● AIM OF THE EXERCISE:
Return every record below exactly as written.

+++ WORKING DATA +++

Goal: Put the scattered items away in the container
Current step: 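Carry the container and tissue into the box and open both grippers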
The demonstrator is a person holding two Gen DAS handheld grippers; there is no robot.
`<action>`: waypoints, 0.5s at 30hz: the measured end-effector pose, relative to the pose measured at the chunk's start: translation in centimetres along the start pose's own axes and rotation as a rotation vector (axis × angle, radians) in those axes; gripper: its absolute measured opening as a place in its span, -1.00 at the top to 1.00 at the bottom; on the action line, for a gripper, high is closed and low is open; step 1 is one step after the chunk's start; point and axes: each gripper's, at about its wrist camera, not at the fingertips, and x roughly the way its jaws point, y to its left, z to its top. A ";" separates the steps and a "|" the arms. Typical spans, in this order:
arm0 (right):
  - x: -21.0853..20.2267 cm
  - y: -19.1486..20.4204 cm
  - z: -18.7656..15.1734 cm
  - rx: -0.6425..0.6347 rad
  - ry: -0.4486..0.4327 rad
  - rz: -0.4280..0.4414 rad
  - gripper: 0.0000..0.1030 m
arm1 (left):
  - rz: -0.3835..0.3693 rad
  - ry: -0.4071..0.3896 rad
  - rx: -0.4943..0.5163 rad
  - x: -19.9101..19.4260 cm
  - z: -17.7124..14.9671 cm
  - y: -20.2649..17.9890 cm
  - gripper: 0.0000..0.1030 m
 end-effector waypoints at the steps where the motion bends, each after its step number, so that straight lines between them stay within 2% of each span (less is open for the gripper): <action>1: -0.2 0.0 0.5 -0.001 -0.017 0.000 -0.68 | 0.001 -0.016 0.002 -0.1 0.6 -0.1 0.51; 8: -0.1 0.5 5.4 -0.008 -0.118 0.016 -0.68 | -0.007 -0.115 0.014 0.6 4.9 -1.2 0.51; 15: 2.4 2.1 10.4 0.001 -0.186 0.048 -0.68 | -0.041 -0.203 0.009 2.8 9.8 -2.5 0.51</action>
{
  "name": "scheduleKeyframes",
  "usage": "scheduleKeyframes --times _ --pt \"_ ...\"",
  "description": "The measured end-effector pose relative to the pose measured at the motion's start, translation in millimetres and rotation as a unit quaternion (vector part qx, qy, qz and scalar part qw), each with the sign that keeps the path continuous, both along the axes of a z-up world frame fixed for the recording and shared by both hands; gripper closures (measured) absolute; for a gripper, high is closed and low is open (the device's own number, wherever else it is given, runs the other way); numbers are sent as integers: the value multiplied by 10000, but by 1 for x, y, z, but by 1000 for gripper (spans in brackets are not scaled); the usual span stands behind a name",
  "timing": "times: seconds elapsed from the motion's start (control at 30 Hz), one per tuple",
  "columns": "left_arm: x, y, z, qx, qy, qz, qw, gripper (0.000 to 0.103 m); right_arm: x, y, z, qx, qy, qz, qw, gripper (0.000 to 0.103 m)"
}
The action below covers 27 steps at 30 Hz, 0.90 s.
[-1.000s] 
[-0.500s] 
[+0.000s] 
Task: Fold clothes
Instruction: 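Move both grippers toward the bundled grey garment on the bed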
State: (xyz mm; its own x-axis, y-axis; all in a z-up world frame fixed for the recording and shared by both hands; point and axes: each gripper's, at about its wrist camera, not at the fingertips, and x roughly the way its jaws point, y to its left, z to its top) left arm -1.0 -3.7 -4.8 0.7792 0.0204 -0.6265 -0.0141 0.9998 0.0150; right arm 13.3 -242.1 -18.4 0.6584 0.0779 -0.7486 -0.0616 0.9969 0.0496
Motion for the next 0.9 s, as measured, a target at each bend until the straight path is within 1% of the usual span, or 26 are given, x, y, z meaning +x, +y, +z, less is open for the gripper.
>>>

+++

● TASK ANSWER:
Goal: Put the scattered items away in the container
Current step: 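Carry the container and tissue into the box and open both grippers
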The demonstrator is a person holding two Gen DAS handheld grippers; there is no robot.
`<action>`: waypoints, 0.5s at 30hz: the measured end-effector pose, relative to the pose measured at the chunk's start: translation in centimetres along the start pose's own axes and rotation as a rotation vector (axis × angle, radians) in those axes; gripper: its absolute measured opening as a place in its span, -1.00 at the top to 1.00 at the bottom; on the action line, for a gripper, high is closed and low is open; step 1 is one step after the chunk's start; point and axes: each gripper's, at about its wrist camera, not at the fingertips, and x roughly the way its jaws point, y to its left, z to its top. A ";" separates the steps and a "|" the arms. Typical spans, in this order:
arm0 (right):
  - x: -21.0853..20.2267 cm
  - y: -19.1486..20.4204 cm
  - z: -18.7656..15.1734 cm
  - rx: -0.6425..0.6347 rad
  - ry: -0.4486..0.4327 rad
  - rz: -0.4280..0.4414 rad
  - gripper: 0.0000..0.1030 m
arm1 (left):
  - rz: -0.3835..0.3693 rad
  - ry: -0.4071..0.3896 rad
  - rx: -0.4943..0.5163 rad
  - x: -19.9101..19.4260 cm
  - z: -17.7124..14.9671 cm
  - y: -20.2649..17.9890 cm
  - gripper: 0.0000..0.1030 m
 end-effector waypoints at the steps where the motion bends, each after its step number, so that straight lines between them stay within 2% of each span (less is open for the gripper): <action>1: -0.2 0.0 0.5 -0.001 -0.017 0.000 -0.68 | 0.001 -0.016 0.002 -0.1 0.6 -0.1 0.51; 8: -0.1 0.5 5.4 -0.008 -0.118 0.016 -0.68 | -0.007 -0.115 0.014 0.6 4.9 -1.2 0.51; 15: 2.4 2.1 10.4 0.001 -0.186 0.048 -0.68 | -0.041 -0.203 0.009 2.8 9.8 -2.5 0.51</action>
{
  "name": "scheduleKeyframes",
  "usage": "scheduleKeyframes --times _ --pt \"_ ...\"",
  "description": "The measured end-effector pose relative to the pose measured at the motion's start, translation in millimetres and rotation as a unit quaternion (vector part qx, qy, qz and scalar part qw), each with the sign that keeps the path continuous, both along the axes of a z-up world frame fixed for the recording and shared by both hands; gripper closures (measured) absolute; for a gripper, high is closed and low is open (the device's own number, wherever else it is given, runs the other way); numbers are sent as integers: the value multiplied by 10000, but by 1 for x, y, z, but by 1000 for gripper (spans in brackets are not scaled); the usual span stands behind a name",
  "timing": "times: seconds elapsed from the motion's start (control at 30 Hz), one per tuple",
  "columns": "left_arm: x, y, z, qx, qy, qz, qw, gripper (0.000 to 0.103 m); right_arm: x, y, z, qx, qy, qz, qw, gripper (0.000 to 0.103 m)"
}
The action below covers 27 steps at 30 Hz, 0.90 s.
[-1.000s] 
[-0.500s] 
[+0.000s] 
Task: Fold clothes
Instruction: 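Move both grippers toward the bundled grey garment on the bed
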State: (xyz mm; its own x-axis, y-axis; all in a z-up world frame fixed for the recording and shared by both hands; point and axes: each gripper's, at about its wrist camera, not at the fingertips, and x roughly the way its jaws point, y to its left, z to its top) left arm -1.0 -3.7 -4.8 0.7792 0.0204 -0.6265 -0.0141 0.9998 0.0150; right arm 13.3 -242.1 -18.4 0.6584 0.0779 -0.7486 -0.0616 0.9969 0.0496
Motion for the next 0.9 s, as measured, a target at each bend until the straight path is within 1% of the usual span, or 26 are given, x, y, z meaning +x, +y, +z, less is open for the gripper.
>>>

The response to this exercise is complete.